**DATASET EXTRACT:**
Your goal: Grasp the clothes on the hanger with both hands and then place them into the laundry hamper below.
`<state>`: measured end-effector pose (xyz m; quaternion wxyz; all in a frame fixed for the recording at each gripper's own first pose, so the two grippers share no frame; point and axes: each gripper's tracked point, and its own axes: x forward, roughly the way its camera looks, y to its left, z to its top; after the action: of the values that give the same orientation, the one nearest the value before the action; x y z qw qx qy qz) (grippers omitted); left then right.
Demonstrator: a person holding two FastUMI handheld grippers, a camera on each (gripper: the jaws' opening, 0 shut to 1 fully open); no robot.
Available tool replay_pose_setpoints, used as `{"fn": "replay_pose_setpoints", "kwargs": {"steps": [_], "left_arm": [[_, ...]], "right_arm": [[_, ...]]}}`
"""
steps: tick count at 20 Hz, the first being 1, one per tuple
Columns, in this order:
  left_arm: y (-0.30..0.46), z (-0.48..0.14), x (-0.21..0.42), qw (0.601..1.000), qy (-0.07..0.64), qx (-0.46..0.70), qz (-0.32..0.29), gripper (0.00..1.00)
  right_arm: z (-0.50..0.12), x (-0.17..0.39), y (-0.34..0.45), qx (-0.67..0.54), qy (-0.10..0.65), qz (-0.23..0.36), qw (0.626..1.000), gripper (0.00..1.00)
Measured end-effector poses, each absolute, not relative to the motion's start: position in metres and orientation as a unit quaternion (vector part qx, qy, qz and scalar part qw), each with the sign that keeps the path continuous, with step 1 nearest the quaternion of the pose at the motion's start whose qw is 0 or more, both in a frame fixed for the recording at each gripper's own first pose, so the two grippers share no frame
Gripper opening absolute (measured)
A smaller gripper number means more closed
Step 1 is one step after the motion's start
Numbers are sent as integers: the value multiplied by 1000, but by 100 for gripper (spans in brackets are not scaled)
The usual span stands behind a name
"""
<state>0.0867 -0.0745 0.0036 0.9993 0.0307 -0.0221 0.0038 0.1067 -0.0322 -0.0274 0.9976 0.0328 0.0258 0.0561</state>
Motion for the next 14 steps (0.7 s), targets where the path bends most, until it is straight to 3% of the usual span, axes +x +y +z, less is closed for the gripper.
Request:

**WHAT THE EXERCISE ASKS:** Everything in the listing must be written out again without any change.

**ANSWER TO THIS TASK:**
Your goal: Grasp the clothes on the hanger with both hands and then place them into the laundry hamper below.
`<state>`: measured end-effector pose (xyz m; quaternion wxyz; all in a frame fixed for the recording at each gripper's own first pose, so the two grippers share no frame; point and axes: each gripper's tracked point, and its own axes: x forward, roughly the way its camera looks, y to its left, z to its top; after the action: of the values that give the same orientation, the one nearest the value before the action; x y z qw qx qy qz) (grippers omitted); left then right.
Demonstrator: a person holding two FastUMI handheld grippers, a camera on each (gripper: the jaws' opening, 0 shut to 1 fully open); no robot.
Available tool replay_pose_setpoints, used as `{"fn": "replay_pose_setpoints", "kwargs": {"steps": [_], "left_arm": [[_, ...]], "right_arm": [[_, ...]]}}`
"""
steps: tick count at 20 Hz, the first being 1, one per tuple
Columns, in this order:
  left_arm: y (-0.30..0.46), z (-0.48..0.14), x (-0.21..0.42), qw (0.601..1.000), qy (-0.07..0.64), qx (-0.46..0.70), qz (-0.32..0.29), gripper (0.00..1.00)
  right_arm: z (-0.50..0.12), x (-0.17..0.39), y (-0.34..0.45), qx (-0.67..0.54), qy (-0.10..0.65), qz (-0.23..0.36), qw (0.626..1.000), gripper (0.00..1.00)
Measured end-effector poses, each absolute, not relative to the motion's start: position in metres and orientation as a unit quaternion (vector part qx, qy, qz and scalar part qw), each with the sign that keeps the path continuous, with step 1 nearest the quaternion of the pose at the motion's start whose qw is 0 or more, both in a frame fixed for the recording at each gripper's own first pose, so the two grippers share no frame
Gripper opening absolute (measured)
A smaller gripper number means more closed
Step 1 is one step after the motion's start
Numbers are sent as integers: the value multiplied by 1000, but by 100 for gripper (spans in brackets are not scaled)
The usual span stands behind a name
"""
<state>0.0867 -0.0745 0.0036 0.9993 0.0307 -0.0221 0.0038 0.1067 -0.0322 -0.0274 0.9976 0.0328 0.0258 0.0561</state>
Motion for the next 14 steps (0.7 s), targets where the path bends most, until it is straight to 3% of the usual span, axes +x +y +z, less is closed for the gripper.
Request:

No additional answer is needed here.